Try it:
Line by line, retype the material with nothing left out.

Available data:
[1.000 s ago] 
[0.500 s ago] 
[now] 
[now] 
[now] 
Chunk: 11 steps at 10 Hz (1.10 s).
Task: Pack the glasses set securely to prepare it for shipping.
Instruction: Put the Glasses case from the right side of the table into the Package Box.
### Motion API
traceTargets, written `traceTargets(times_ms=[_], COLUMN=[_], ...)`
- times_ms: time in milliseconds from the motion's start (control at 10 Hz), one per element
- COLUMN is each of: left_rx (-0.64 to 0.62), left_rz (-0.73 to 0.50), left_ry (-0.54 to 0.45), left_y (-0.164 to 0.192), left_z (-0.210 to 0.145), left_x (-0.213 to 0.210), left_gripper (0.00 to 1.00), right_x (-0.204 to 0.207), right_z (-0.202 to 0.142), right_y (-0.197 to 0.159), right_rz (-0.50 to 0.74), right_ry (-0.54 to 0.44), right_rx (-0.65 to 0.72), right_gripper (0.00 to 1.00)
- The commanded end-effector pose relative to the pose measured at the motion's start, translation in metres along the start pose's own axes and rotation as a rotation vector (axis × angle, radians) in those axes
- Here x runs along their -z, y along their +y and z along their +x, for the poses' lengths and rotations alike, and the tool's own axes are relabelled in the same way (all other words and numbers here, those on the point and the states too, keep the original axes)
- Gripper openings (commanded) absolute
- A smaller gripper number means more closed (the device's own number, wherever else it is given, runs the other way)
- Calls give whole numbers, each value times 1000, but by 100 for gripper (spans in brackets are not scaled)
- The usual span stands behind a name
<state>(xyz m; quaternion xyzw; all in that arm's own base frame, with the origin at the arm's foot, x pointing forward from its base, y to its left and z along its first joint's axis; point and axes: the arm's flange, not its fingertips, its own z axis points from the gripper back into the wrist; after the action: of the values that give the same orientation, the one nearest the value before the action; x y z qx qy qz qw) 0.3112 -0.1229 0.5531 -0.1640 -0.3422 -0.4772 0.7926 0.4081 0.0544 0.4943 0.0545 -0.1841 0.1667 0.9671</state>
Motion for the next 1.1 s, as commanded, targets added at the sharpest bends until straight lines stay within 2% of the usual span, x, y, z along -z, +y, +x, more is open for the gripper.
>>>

Your response:
[1.000 s ago] 
[0.500 s ago] 
[now] 
[now] 
[now] 
Chunk: 11 steps at 10 Hz (1.10 s).
Task: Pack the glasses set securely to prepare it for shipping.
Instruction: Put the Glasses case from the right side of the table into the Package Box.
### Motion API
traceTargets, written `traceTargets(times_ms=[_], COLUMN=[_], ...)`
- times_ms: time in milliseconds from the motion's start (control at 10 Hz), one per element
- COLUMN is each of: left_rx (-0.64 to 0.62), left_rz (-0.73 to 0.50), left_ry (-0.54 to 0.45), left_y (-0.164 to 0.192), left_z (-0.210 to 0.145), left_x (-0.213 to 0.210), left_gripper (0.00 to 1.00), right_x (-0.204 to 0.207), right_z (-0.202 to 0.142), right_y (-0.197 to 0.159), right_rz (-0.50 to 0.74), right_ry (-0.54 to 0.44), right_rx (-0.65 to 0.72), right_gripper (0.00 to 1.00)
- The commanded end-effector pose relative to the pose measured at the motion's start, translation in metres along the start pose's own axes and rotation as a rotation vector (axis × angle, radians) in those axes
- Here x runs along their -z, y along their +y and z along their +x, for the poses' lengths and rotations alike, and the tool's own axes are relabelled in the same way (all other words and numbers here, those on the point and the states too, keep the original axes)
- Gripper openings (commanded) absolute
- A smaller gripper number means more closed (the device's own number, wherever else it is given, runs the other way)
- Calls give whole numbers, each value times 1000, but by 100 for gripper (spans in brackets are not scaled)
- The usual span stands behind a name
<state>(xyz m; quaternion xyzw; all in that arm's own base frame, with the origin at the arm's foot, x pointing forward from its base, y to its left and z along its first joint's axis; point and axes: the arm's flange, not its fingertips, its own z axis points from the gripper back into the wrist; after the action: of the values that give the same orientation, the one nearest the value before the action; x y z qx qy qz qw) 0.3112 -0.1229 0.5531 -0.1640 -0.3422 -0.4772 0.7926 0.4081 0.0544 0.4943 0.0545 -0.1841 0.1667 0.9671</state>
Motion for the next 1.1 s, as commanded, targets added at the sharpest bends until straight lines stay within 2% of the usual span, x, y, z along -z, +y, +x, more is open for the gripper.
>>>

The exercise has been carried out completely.